Studio album by Harmonia
- Released: 20 August 1975
- Recorded: June 1975
- Genre: Krautrock; electronic; kosmische musik; ambient;
- Length: 42:16
- Label: Brain
- Producer: Harmonia, Conny Plank

Harmonia chronology
| Musik von Harmonia (1974) | Deluxe (1975) | Tracks and Traces (1997) |

Singles from Deluxe
- "De Luxe (Immer Wieder) / Monza (Rauf Und Runter)" Released: October 1975;

= Deluxe (Harmonia album) =

Deluxe is the second album from the West German krautrock group Harmonia, consisting of Neu! guitarist Michael Rother and the Cluster duo of Hans-Joachim Roedelius and Dieter Moebius.
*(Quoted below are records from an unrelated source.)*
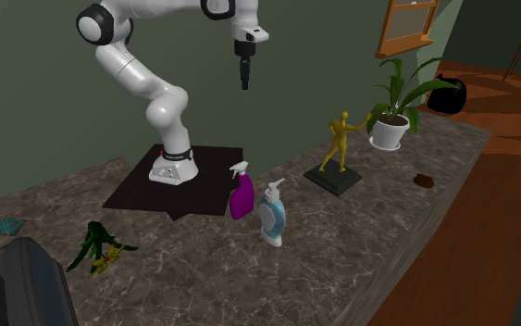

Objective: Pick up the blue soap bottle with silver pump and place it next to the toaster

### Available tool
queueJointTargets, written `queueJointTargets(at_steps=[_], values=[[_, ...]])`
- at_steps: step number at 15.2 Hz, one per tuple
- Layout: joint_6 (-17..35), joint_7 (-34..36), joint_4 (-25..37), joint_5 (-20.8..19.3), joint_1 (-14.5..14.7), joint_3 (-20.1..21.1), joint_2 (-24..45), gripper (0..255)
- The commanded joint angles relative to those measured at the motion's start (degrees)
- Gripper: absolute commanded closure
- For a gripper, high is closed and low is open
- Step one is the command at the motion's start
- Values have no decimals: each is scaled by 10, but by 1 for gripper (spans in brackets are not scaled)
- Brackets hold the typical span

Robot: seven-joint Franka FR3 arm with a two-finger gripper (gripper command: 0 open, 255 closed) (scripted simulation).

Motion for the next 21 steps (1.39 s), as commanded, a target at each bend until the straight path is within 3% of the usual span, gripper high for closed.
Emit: queueJointTargets(at_steps=[1,11,21], values=[[0,0,0,0,0,0,0,0],[98,-112,-19,-75,-45,-96,88,0],[198,-220,30,-111,-79,-189,236,0]])
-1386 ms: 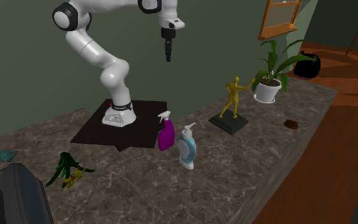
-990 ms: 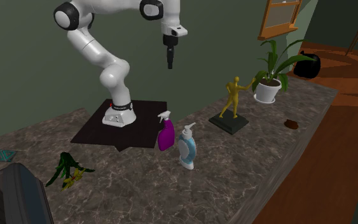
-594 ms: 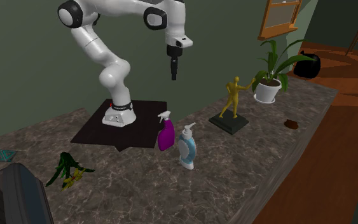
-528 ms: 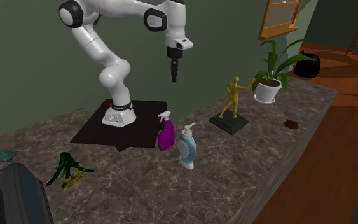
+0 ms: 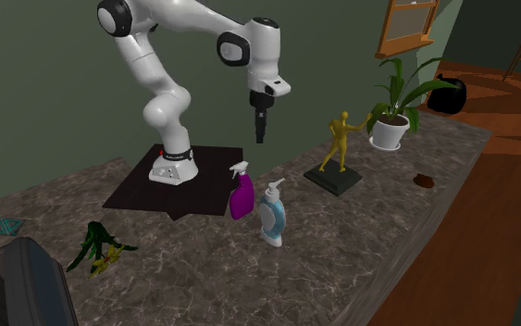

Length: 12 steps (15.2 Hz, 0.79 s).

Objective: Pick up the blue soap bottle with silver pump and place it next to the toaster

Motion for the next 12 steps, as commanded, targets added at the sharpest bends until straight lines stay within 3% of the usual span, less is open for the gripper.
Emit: queueJointTargets(at_steps=[1,6,12], values=[[20,-25,18,-2,-6,-20,37,0],[60,-85,70,9,-19,-60,129,0],[92,-162,155,49,-42,-95,252,0]])
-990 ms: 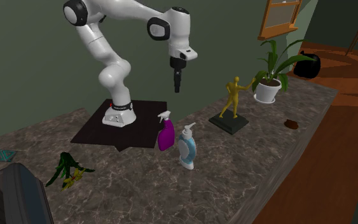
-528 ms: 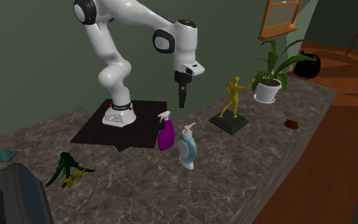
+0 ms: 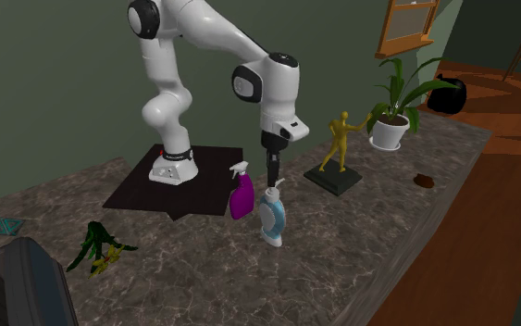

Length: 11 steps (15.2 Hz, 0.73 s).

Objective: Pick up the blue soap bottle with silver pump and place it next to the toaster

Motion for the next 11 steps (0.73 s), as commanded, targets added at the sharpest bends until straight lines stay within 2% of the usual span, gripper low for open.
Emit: queueJointTargets(at_steps=[1,8,11], values=[[10,-20,20,12,-8,-6,32,0],[62,-28,-10,24,-11,-6,56,0],[66,-29,-12,25,-12,-6,58,0]])
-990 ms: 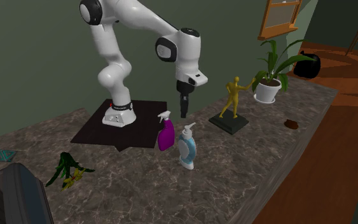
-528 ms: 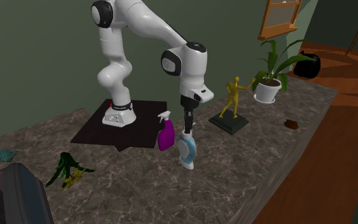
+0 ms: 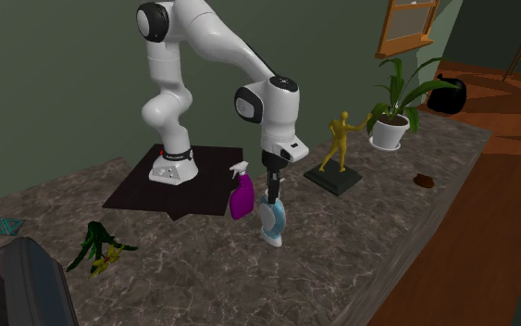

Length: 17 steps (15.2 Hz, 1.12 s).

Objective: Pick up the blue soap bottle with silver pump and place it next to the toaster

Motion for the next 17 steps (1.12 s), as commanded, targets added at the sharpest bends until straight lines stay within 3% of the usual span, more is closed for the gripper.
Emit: queueJointTargets(at_steps=[1,5,6,17], values=[[2,0,-2,0,0,0,0,0],[2,0,-1,0,0,0,0,0],[2,0,-1,0,0,0,0,255],[-13,2,5,-4,1,-1,-8,255]])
It was recorded in June 1975 in Harmonia's studio in Forst, Germany. It was first released on the Brain Records label in 1975.

Deluxe was produced by the band members and Conny Plank. The trio were also joined by drummer Mani Neumeier for the release. It was officially reissued in 2004 by Universal.

==Background==
For Deluxe, Harmonia worked with producer Conny Plank (who had previously worked with both their main projects Cluster and Neu!). He brought a 16-track recording machine and mixing desk to the band's country studio. Plank brought along drummer and Guru Guru member Mani Neumeier to perform on several tracks. Deluxe emphasized Rother's rock and pop sensibility over Cluster's more improvisational approach, which led to some creative tension between the members.

==Reception==

Ned Raggett's review for Allmusic describes the album as "a touch more immediate and song-oriented than its predecessor, but no less enchanting and lovely to hear," noting that "the motorik pulses and rhythms, however soft and subtle, still dominate the proceedings, while the glazed, warm feeling of the whole album is astounding." PopMatters called the album "a deeply beautiful record that redefines the word meditative and shimmers with breathtaking passages of unhurried, received music." Less positively, writer David Stubbs opined that "by comparison with the first album it feels just a little too light, lacking the gravitational pull of Moebius and Roedelius's influence; they feel like guests on what is more a Michael Rother album—a fine one, to be sure [...] but the hearts of the Cluster duo were in it less and less."

Musician, writer, and rock historian Julian Cope included Deluxe in his Krautrock Top 50.

Professional ratings
Review scores
| Source | Rating |
| Allmusic | Star Half star |
| Pitchfork | 9.0/10 |
| PopMatters | Star |

==Releases==
CDs of Deluxe first appeared in 1994 on the Germanofon label. This dubious company based in Luxembourg released numerous Krautrock albums without proper authorization or paying royalties, in effect producing bootlegs that somehow found their way into mainstream distribution. The Germanofon CDs were transfers from vinyl LPs and generally were of inferior sound quality. The album was not properly released on CD until 24 October 2004 on the Motor Music label, a subsidiary of the Universal Music Group. It was also reissued by Universal in Japan in 2005, by the Russian label Lilith in 2006, and by the Revisited Records label in 2007.

== Track listing ==
Music and concept by Michael Rother, Hans-Joachim Roedelius and Dieter Moebius

1. "Deluxe (Immer Wieder)" ("Deluxe (Again and Again)") – 9:45
2. "Walky-Talky" – 10:35
3. "Monza (Rauf und Runter)" ("Monza (Up and Down)") – 7:07
4. "Notre Dame" – 4:15
5. "Gollum" – 4:35
6. "Kekse" ("Biscuits") – 5:35

== Personnel ==
- Harmonia
- Hans-Joachim Roedelius – keyboards, vocals
- Michael Rother – guitars, keyboards, vocals
- Dieter Moebius – synthesizer, Nagoya harp, vocals
with:
- Mani Neumeier – drums

== Covers ==
The band The Secret Machines made a cover of "Deluxe (Immer Wieder)" on their 2005 EP The Road Leads Where It's Led.